Feature - Rejected (Big)Decimal DataType

Fluxxdog · Jun 4, 2012

Veracity said:
I see that two people voted "yes" for this. Now that Jason made ASH use longs and doubles internally and I fixed the I/O such that we can actually get such numbers into ASH with full precision, I believe this is sufficient for all the use cases people have presented.

We still need to store Meat as a long and change all the places that we parse or manipulate Meat internally to not use ints as intermediate values and such, but that's another feature request. See, for example, Ludwig von Miser's report on the G_D KoLmafia thread.

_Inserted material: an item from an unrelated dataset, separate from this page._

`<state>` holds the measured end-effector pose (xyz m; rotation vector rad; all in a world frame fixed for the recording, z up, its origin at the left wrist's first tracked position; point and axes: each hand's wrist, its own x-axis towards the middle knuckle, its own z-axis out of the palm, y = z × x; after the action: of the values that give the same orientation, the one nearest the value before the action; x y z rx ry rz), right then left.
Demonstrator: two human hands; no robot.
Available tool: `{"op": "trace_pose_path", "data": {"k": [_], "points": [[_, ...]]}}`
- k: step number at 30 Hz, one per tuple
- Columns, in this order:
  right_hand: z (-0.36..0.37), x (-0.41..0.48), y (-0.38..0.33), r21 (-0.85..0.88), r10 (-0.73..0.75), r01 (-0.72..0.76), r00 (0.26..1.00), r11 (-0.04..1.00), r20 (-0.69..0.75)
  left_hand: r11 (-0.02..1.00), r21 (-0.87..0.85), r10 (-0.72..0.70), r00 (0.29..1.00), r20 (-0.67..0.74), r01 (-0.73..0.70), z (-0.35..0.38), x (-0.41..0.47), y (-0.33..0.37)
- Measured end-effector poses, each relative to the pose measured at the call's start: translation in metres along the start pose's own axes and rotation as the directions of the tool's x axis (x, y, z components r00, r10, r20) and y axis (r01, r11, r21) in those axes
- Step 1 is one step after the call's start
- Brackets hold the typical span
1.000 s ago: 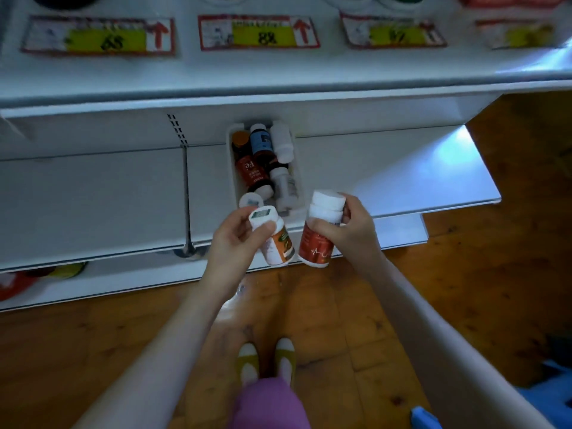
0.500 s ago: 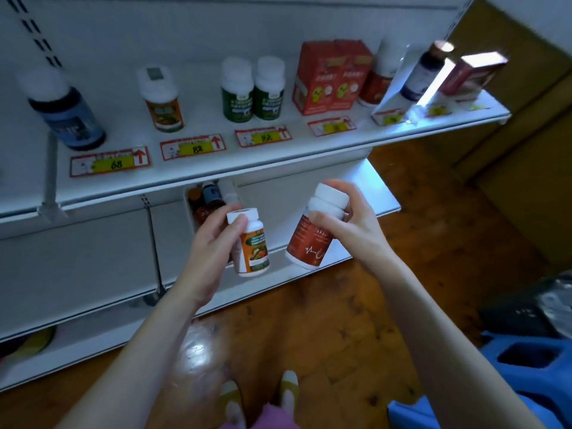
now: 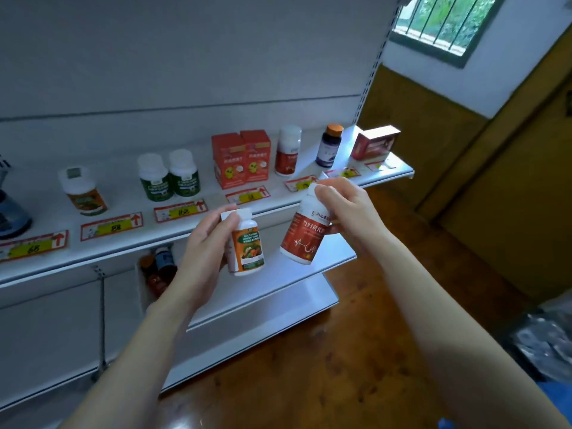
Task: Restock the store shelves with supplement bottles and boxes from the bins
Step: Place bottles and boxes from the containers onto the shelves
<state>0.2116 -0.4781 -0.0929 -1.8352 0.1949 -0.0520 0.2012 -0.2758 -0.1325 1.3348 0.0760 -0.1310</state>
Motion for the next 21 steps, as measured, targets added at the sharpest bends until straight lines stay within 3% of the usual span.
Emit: {"op": "trace_pose_path", "data": {"k": [3, 11, 16, 21], "points": [[-0.037, 0.013, -0.001, -0.017, 0.022, -0.021, 0.999, 1.0, 0.048, 1.0, -0.026, 0.001, 0.999, -0.039, -0.002, 0.033, 0.008, -0.001], [-0.086, 0.055, -0.003, -0.328, -0.065, 0.104, 0.99, 0.939, 0.127, 0.998, -0.057, 0.031, 0.992, -0.122, -0.038, 0.08, 0.026, 0.005], [-0.087, 0.096, -0.015, -0.529, -0.192, 0.242, 0.97, 0.813, 0.15, 0.997, -0.048, 0.057, 0.987, -0.149, -0.065, 0.089, 0.051, 0.019], [-0.078, 0.146, -0.023, -0.589, -0.249, 0.31, 0.951, 0.746, 0.185, 0.991, -0.043, 0.115, 0.982, -0.151, -0.123, 0.09, 0.08, 0.029]]}}
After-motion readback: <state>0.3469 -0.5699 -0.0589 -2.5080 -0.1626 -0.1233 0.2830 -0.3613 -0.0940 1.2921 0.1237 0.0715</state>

Is there any reason I can't close/reject this Feature Request now? Got any realistic Use Cases that longs and doubles can't handle?

Code:

float sum,points,avg; 
foreach x in $ints[2,2,3,4,5]{
	sum+=x;
	points+=1;
	avg=sum/points;
	print("Total: "+sum+" - Points: "+points+" - Average: "+avg);}

Total: 2.0 - Points: 1.0 - Average: 2.0
Total: 4.0 - Points: 2.0 - Average: 2.0
Total: 7.0 - Points: 3.0 - Average: 2.3333333333333335
Total: 11.0 - Points: 4.0 - Average: 2.75
Total: 16.0 - Points: 5.0 - Average: 3.2

That 7.0/3.0 is a tad off, but other than that, all other values are as expected. Any idea why that last digit came out as a 5 instead of a 3? Is that due to a limitation?

Catch-22 · Jun 4, 2012

Fluxxdog said:
Any idea why that last digit came out as a 5 instead of a 3? Is that due to a limitation?

It's the nearest decimal value that can be represented by the float, if you multiply it by 3 you'll still get 7.

Veracity said:
The best way is to use revision 11076, which fixes what you correctly characterized as a "bug".

Code:

> ash ((1.1**2)==1.21)

Returned: false

Would this also be characterized as a bug?

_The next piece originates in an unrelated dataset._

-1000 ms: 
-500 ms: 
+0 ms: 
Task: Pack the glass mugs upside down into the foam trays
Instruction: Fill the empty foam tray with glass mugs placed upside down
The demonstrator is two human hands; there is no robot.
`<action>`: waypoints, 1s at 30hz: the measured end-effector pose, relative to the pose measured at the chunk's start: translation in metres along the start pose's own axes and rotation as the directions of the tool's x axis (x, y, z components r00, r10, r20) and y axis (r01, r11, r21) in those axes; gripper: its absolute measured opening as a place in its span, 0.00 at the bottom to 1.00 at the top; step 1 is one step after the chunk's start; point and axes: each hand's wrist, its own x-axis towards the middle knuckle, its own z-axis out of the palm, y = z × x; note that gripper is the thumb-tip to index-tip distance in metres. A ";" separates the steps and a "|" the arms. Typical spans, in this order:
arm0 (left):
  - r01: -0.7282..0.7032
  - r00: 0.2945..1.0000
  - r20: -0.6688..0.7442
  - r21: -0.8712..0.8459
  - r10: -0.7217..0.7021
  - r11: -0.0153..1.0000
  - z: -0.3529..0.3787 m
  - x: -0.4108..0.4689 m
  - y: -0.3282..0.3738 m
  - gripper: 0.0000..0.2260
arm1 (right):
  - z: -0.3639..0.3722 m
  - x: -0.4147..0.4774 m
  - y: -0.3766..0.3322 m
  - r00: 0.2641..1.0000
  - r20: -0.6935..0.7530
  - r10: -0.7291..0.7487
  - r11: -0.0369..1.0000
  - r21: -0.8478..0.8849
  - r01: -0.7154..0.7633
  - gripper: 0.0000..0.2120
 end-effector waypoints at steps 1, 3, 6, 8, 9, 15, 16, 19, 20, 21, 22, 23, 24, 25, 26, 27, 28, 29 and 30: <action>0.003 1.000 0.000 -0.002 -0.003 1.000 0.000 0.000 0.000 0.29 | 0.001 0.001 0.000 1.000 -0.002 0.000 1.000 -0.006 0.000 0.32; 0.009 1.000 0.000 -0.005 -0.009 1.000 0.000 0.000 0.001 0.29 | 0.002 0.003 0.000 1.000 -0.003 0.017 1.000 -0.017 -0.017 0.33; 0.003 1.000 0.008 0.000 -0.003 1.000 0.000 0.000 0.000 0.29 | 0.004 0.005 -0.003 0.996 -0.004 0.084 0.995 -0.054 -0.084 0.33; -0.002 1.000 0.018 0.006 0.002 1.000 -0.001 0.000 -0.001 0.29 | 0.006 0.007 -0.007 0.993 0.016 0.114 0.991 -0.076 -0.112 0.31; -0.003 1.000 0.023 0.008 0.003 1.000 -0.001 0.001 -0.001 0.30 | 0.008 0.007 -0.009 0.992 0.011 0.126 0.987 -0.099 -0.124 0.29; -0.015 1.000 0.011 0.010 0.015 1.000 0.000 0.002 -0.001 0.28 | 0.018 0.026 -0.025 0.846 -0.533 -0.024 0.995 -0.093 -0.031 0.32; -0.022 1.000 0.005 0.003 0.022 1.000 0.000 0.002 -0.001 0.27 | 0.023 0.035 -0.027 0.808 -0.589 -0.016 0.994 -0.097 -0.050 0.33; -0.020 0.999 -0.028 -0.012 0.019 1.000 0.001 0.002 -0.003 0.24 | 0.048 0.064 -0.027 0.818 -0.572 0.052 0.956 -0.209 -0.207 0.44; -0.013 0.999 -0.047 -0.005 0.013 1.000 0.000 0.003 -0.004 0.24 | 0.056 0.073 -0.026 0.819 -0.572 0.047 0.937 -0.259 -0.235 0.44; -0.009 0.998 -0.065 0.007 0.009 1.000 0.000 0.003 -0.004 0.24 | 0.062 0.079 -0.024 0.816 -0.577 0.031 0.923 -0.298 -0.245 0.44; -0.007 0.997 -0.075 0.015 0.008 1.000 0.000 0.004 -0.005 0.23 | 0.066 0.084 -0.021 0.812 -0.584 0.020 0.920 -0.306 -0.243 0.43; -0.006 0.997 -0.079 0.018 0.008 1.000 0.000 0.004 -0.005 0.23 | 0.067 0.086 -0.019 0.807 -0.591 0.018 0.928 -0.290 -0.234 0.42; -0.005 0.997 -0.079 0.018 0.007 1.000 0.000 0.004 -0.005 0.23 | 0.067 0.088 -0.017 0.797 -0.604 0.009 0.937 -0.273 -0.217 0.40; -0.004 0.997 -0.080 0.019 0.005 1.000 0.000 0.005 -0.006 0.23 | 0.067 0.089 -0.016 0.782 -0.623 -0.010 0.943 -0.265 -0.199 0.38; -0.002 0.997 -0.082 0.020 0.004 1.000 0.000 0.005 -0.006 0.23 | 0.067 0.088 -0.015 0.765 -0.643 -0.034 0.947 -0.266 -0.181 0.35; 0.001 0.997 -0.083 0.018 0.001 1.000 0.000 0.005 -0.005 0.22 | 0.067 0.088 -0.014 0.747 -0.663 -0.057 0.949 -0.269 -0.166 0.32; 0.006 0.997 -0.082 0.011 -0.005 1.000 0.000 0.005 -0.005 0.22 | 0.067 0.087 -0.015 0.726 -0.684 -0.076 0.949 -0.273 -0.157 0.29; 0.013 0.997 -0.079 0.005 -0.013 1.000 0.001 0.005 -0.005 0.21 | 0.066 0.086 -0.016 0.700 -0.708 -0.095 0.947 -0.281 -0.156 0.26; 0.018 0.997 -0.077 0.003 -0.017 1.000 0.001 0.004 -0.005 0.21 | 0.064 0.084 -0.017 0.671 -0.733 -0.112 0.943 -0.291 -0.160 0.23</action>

Anyway, I believe discussion on (Big)Decimal DataType has ended. File bug reports accordingly

Veracity · Jun 4, 2012

Fluxxdog said:
Any idea why that last digit came out as a 5 instead of a 3? Is that due to a limitation?

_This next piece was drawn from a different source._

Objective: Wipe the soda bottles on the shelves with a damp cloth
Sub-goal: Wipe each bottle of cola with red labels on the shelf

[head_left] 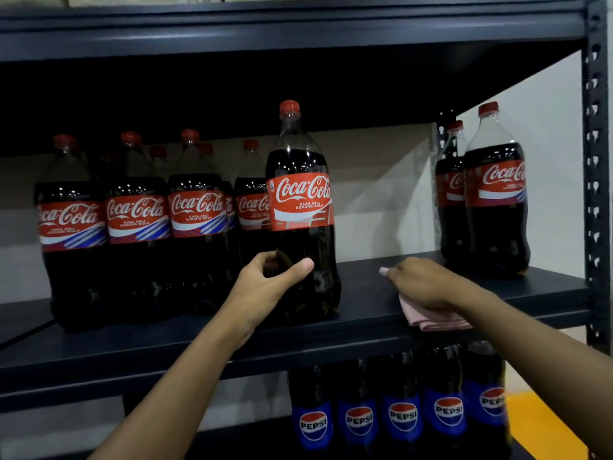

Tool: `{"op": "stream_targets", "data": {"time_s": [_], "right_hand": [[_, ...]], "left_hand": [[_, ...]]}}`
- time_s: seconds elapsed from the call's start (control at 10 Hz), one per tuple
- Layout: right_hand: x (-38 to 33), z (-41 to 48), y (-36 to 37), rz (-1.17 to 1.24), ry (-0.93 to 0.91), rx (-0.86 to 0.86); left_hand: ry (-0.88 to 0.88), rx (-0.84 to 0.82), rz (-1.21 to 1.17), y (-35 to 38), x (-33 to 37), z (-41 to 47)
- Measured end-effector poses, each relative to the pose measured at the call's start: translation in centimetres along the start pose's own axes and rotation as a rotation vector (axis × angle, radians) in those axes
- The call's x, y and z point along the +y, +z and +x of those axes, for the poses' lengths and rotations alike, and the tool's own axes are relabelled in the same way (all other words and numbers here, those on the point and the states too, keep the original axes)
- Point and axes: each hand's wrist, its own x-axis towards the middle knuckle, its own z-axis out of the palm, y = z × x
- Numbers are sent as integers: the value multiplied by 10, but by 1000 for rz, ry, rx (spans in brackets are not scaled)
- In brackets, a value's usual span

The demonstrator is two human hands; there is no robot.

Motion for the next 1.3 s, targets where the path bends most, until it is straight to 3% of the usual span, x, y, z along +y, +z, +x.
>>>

That's floating point arithmetic; there simply aren't that many digits of precision available in a double.

Here's your program in C:

Code:

#include <stdio.h>

double sum, points; 

void accum( int x )
{
	double avg; 
	sum += x;
	points += 1;
	avg = sum / points;
	printf("Total: %.17g - Points: %.17g - Average: %.17g\n", sum, points, avg);
}

int main()
{
	double sum,points,avg; 
	accum( 2 );
	accum( 2 );
	accum( 3 );
	accum( 4 );
	accum( 5 );

	return( 0 );
}

and here is the result of executing it:

Code:

$ ./foo
Total: 2 - Points: 1 - Average: 2
Total: 4 - Points: 2 - Average: 2
Total: 7 - Points: 3 - Average: 2.3333333333333335
Total: 11 - Points: 4 - Average: 2.75
Total: 16 - Points: 5 - Average: 3.2000000000000002

Veracity · Jun 4, 2012

Catch-22 said:
Code:

> ash ((1.1**2)==1.21) Returned: false

Would this also be characterized as a bug?

Well, let's see what's going on.

> ash 1.1

Returned: 1.1

> ash 1.21

Returned: 1.21

> ash (1.1 * 1.1)

Returned: 1.2100000000000002

In C:

Code:

#include <stdio.h>

int main()
{
	double a = 1.1;
	double b = 1.21;
	printf( "%.17g * %.17g = %.17g, rather than %.17g\n", a, a, a * a, b );
}

yields:

Code:

$ ./foo2
1.1000000000000001 * 1.1000000000000001 = 1.2100000000000002, rather than 1.21

No, I would have to say that ASH's results are a result of limitations in the floating point representation of 1.1 and 1.21, rather than being a bug in ASH.

Fred Nefler · Jun 4, 2012

Yes, one of the fun little quirks of computers. Nothing's actually precise. You need to round numbers off after a certain number of digits (by the point you'd expect errors like this to pop up in practice/application or earlier), or look for small ranges instead of exact values. I once found myself with nothing else to program in but Matlab, and I had to do exact integer calculations and comparisons, and that forced me to do a lot rounding or forced typecasting to deal with those .00000000000002 buggers. Hooray for tangential anecdotes!

xKiv · Jun 4, 2012

Veracity said:
Happy?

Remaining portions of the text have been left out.